* _DESCRIPTION OF THE TASK_
Once the line containing "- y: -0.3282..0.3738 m" is found in the entries below, restate it and each following line word for word, stopping after the line containing "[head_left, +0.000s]".

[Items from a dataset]
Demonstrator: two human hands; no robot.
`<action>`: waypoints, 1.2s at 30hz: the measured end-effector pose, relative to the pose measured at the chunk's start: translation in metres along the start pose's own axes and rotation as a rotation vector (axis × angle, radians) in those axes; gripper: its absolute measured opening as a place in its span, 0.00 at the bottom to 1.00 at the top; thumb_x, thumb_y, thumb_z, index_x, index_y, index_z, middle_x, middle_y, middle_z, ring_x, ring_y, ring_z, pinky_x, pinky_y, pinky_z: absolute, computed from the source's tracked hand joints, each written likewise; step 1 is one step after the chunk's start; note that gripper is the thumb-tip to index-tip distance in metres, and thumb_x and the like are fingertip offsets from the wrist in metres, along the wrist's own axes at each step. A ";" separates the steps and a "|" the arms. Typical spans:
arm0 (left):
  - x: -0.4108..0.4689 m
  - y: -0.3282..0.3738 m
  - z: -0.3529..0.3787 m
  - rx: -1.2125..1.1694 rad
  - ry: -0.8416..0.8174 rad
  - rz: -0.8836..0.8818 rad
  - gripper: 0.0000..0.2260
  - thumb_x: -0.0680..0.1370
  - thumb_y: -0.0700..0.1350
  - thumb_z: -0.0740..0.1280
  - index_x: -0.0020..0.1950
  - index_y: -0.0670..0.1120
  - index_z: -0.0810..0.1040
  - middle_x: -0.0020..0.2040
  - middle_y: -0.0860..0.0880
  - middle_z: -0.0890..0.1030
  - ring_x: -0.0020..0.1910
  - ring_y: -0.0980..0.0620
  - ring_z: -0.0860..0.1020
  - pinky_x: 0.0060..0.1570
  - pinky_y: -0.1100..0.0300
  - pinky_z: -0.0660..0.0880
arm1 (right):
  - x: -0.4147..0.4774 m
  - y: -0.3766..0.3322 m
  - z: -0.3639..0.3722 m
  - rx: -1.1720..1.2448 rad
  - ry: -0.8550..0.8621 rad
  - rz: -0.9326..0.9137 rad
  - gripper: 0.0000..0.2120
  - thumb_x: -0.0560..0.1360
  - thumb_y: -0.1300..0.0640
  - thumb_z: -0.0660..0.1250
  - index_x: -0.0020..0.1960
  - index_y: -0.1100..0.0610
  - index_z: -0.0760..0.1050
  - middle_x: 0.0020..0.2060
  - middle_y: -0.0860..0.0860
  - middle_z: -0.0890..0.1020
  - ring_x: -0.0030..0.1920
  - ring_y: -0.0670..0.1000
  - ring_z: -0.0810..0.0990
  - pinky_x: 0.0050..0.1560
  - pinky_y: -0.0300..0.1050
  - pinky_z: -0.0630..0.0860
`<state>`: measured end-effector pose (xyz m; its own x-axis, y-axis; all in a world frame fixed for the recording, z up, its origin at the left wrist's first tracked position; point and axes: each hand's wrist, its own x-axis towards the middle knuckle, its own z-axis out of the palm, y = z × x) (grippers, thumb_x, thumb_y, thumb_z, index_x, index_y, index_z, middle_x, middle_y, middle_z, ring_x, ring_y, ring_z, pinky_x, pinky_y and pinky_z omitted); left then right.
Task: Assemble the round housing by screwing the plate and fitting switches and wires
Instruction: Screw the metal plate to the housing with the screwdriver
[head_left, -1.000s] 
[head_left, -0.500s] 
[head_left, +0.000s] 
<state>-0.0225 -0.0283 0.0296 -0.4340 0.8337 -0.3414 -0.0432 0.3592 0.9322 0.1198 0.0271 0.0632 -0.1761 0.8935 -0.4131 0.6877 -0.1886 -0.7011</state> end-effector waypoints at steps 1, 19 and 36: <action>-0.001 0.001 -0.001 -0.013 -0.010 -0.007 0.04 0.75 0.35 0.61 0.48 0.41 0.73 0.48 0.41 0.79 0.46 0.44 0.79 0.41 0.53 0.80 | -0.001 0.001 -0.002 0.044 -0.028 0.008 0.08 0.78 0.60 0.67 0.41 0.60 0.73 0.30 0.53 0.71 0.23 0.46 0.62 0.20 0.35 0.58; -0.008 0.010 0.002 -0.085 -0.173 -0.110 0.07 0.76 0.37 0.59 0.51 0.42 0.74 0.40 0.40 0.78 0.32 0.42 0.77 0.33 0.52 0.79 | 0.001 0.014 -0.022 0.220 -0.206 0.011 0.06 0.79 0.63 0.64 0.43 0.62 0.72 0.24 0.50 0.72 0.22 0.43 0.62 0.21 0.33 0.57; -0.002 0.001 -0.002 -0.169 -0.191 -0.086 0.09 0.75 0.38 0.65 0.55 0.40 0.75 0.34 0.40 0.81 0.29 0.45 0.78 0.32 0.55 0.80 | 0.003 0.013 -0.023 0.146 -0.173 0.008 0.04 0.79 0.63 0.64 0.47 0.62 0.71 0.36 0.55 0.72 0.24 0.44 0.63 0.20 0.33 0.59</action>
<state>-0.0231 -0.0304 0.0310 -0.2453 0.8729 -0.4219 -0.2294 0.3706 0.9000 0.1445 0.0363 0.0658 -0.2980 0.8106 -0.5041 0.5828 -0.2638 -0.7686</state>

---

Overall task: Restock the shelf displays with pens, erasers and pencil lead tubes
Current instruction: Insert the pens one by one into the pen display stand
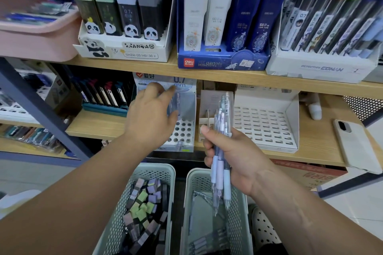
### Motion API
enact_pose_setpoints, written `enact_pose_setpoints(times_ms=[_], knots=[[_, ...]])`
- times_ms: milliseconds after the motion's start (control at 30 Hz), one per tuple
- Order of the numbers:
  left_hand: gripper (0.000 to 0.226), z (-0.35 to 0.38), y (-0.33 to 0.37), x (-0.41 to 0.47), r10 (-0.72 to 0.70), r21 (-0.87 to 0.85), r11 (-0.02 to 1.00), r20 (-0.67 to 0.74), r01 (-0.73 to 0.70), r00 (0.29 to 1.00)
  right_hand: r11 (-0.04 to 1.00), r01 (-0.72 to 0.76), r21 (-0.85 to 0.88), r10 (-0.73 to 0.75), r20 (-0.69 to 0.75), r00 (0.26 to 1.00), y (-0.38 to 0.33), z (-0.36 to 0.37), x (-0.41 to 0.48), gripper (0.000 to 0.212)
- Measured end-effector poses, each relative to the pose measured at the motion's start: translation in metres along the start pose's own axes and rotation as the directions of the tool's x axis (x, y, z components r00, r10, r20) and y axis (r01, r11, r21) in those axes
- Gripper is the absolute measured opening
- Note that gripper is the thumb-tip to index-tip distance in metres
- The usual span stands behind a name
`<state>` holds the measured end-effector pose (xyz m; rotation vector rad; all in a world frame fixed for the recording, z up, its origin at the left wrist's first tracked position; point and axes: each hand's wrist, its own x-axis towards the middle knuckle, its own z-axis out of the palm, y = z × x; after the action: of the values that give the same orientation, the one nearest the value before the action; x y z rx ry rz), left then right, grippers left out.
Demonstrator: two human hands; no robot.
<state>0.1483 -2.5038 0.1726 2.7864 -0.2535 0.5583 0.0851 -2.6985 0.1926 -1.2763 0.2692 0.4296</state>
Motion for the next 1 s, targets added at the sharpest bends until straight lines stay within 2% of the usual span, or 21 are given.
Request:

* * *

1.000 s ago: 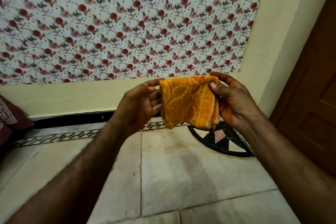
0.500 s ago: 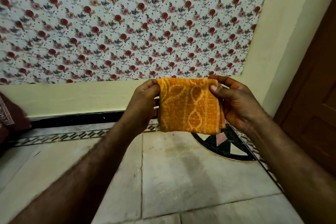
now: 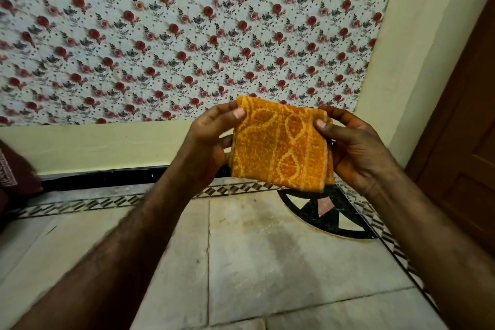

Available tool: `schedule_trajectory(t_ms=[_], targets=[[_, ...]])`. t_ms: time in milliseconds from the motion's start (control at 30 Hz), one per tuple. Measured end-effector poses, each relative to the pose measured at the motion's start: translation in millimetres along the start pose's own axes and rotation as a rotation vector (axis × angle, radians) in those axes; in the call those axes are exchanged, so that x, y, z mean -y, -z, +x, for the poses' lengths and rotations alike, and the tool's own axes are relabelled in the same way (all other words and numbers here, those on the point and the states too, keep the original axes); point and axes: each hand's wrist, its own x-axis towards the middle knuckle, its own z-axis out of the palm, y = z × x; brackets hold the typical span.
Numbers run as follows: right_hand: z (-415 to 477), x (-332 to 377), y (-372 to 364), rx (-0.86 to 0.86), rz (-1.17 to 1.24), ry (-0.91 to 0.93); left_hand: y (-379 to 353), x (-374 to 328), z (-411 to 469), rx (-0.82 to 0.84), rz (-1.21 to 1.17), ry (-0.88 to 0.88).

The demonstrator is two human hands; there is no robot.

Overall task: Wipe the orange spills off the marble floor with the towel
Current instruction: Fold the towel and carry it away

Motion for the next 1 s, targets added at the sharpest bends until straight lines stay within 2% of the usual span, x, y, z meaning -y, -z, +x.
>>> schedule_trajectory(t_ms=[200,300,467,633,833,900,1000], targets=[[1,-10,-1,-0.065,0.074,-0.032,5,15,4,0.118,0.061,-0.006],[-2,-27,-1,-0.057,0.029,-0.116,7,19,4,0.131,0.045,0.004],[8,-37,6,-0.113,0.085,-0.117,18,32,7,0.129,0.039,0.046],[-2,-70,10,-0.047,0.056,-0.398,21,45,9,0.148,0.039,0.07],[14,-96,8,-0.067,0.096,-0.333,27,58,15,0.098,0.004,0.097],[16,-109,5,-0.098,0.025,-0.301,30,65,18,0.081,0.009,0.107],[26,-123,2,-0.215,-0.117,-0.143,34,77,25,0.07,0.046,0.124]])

* _ANSWER SPACE_
  - y: -0.3282..0.3738 m
  - z: -0.3529..0.3787 m
  - rx: -1.2125..1.1694 rad
  - ry: -0.8416..0.8174 rad
  - rz: -0.8836..0.8818 rad
  - gripper: 0.0000..0.2260
  - thumb_x: -0.0680..0.1370
  - thumb_y: -0.0700..0.1350
  - thumb_z: -0.0740..0.1280
  - index_x: -0.0020..0.1950
  - index_y: -0.0670..0.1120
  - index_z: -0.0810..0.1040
  - middle_x: -0.0020..0.2040
  - middle_y: -0.0860..0.0880
  - middle_z: -0.0890..0.1030
  - ring_x: -0.0020..0.1910
  - ring_y: -0.0980..0.0620
  - ring_z: -0.0860..0.1020
  - pinky_x: 0.0060..0.1570
  - pinky_y: -0.1100..0.0300
  - pinky_z: -0.0660..0.0880
arm1 (right):
  - x: -0.4147..0.4774 m
  - y: -0.3766..0.3322 m
  - z: -0.3639..0.3722 m
  - rx: -1.1720..1.2448 rad
  - ry: -0.8550..0.8621 rad
  - rz: -0.9326..0.9137 rad
  - gripper: 0.0000..0.2120
  - thumb_x: -0.0560..0.1360
  - thumb_y: -0.1300..0.0640
  - thumb_z: -0.0660..0.1250
  - index_x: -0.0020..0.1960
  - index_y: -0.1100..0.0610
  - index_z: -0.0760..0.1050
  - middle_x: 0.0020..0.2060
  - middle_y: -0.0860..0.0860
  - middle_z: -0.0890..0.1020
  - ring_x: -0.0030..0.1920
  - ring_y: -0.0670..0.1000
  - ring_z: -0.0810..0.0990
  - pinky_x: 0.0050..0.1560
  - pinky_y: -0.0300..0.1050
  - pinky_z: -0.0630..0.0860
`<state>`: measured end-effector pose (xyz m; its own x-axis, y-axis; all in a world frame fixed for the recording, z up, its origin at the left wrist's first tracked position; point and axes: each hand's wrist, its own x-axis towards the middle knuckle, its own z-axis out of the palm, y = z × x) (grippers, thumb_x, thumb_y, thumb_z, index_x, index_y, index_z, middle_x, middle_y, middle_z, ring_x, ring_y, ring_z, pinky_x, pinky_y and pinky_z omitted); left then right.
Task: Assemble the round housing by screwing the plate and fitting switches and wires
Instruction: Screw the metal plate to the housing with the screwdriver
[head_left, -1.000s] 
[head_left, -0.500s] 
[head_left, +0.000s] 

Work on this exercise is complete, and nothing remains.